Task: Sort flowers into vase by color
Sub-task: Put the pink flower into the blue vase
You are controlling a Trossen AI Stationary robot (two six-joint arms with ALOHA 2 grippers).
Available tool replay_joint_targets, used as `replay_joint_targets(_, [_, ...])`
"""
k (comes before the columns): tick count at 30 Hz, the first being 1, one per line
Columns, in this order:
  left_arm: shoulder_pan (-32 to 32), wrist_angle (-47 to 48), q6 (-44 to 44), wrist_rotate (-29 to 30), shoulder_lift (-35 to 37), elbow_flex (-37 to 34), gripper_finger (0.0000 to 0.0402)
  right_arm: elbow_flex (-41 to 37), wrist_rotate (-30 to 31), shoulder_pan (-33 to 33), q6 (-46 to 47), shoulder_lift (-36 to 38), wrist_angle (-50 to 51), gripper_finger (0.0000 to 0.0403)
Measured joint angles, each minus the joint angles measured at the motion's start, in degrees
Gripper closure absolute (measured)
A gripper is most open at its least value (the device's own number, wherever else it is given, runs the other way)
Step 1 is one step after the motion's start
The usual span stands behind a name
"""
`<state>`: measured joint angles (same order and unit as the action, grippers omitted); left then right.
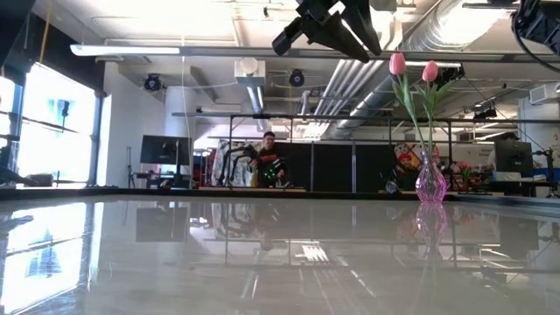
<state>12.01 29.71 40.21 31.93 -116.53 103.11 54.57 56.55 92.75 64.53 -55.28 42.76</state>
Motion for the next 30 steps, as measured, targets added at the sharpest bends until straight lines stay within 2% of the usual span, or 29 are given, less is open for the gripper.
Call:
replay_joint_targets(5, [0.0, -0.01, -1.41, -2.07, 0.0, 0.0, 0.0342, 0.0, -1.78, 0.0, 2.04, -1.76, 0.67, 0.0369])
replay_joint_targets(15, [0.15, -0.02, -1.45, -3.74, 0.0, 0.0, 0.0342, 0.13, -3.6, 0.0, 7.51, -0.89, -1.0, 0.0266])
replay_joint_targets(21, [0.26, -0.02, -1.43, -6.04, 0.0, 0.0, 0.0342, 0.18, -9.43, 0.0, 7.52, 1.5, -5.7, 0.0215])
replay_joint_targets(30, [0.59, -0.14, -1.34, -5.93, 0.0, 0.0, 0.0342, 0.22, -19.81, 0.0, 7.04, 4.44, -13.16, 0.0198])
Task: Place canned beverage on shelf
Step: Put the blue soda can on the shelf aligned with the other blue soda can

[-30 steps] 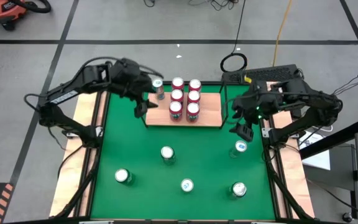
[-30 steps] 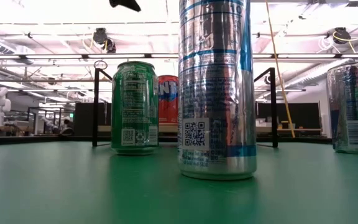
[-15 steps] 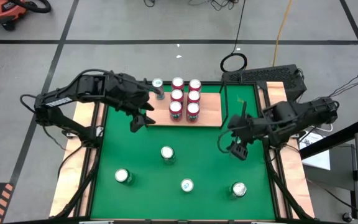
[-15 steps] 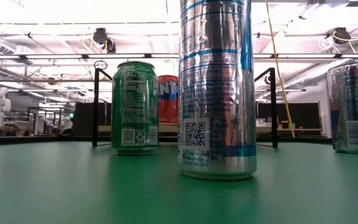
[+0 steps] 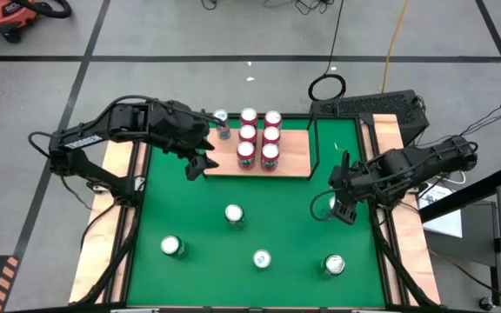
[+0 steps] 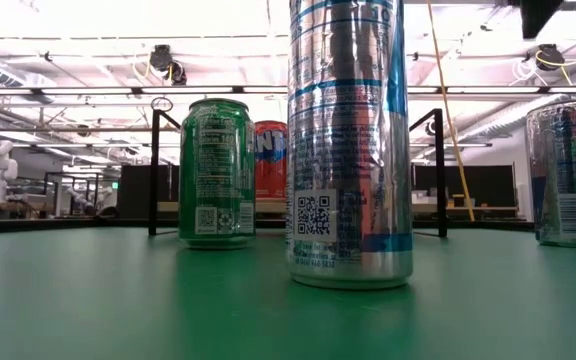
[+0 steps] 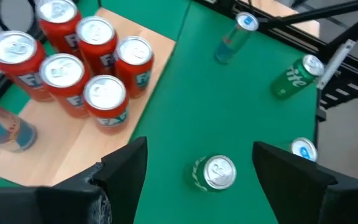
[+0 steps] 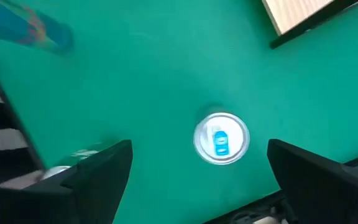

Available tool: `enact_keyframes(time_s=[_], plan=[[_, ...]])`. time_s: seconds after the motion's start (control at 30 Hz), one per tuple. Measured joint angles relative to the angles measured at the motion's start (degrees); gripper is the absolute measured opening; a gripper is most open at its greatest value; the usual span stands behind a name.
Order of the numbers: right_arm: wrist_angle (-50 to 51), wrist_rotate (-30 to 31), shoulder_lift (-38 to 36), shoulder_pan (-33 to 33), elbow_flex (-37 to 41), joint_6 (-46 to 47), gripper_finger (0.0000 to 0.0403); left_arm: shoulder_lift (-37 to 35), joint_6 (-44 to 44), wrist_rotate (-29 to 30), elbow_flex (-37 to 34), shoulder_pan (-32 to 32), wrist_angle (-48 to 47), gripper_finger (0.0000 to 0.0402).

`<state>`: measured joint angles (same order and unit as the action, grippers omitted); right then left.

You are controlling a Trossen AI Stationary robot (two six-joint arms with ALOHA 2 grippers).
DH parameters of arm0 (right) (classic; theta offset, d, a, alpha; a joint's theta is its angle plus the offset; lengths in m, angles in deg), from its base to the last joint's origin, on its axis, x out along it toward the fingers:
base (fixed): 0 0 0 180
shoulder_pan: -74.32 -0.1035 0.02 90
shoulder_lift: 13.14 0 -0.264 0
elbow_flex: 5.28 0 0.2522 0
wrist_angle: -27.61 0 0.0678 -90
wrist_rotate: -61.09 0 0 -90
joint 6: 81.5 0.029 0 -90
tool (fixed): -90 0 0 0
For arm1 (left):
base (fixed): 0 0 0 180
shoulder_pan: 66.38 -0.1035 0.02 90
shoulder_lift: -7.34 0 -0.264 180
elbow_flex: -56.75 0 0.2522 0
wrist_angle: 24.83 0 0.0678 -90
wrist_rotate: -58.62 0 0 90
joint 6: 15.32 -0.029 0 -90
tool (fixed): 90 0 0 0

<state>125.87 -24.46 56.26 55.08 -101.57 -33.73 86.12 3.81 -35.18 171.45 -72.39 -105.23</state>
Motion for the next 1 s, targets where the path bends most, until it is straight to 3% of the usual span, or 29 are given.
enact_keyframes(time_s=[0.13, 0.43, 1.0], plan=[[-4.6, 0.2, -3.1, 0.0, 7.2, -4.8, 0.0366, 0.0, 0.1, -0.9, 0.0, 0.1, 0.0, 0.029], [-14.3, -0.7, -7.1, 0.0, 19.3, -5.9, 0.0366, 0.0, 0.1, -0.9, 0.0, 0.1, -0.1, 0.029], [-15.3, -1.6, -7.1, 0.0, 20.8, -21.6, 0.0366, 0.0, 2.1, -0.5, 0.0, 0.0, -0.1, 0.029]])
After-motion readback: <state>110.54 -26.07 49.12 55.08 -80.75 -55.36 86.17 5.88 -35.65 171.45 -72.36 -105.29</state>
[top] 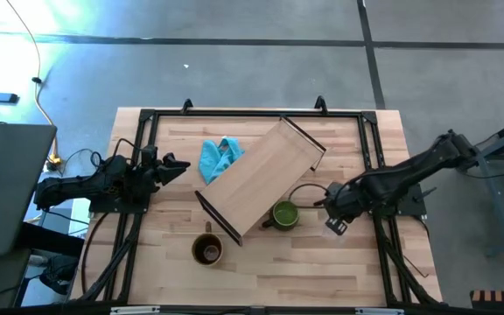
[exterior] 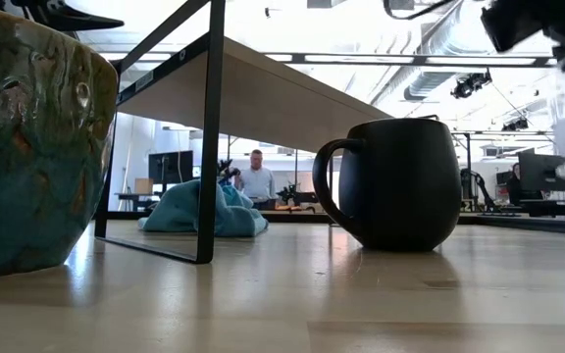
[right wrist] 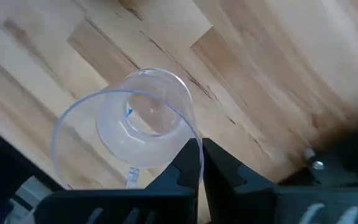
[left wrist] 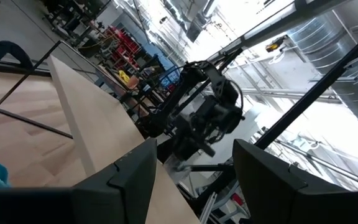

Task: Stack small to large cups/mugs on shelf
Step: Put the transparent mug on the shelf

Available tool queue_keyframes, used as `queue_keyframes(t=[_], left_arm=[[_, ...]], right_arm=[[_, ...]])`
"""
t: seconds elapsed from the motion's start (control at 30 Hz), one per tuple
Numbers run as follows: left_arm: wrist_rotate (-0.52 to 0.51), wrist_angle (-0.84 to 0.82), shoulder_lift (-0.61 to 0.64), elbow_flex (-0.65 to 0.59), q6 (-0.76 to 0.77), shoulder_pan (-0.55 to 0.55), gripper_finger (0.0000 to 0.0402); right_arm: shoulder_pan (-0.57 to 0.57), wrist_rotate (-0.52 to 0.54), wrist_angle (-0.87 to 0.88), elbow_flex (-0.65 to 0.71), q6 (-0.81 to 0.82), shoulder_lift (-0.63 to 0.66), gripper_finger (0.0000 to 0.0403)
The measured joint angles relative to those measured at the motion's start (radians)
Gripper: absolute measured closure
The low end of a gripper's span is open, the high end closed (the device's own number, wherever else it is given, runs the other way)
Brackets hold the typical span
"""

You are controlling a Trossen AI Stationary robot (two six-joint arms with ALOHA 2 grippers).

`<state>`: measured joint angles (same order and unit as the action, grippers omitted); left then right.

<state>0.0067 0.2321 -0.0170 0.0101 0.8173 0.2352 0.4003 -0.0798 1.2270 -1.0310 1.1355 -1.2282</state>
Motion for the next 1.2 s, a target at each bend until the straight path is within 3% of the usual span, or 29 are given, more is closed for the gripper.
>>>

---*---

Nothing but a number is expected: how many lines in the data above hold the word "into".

2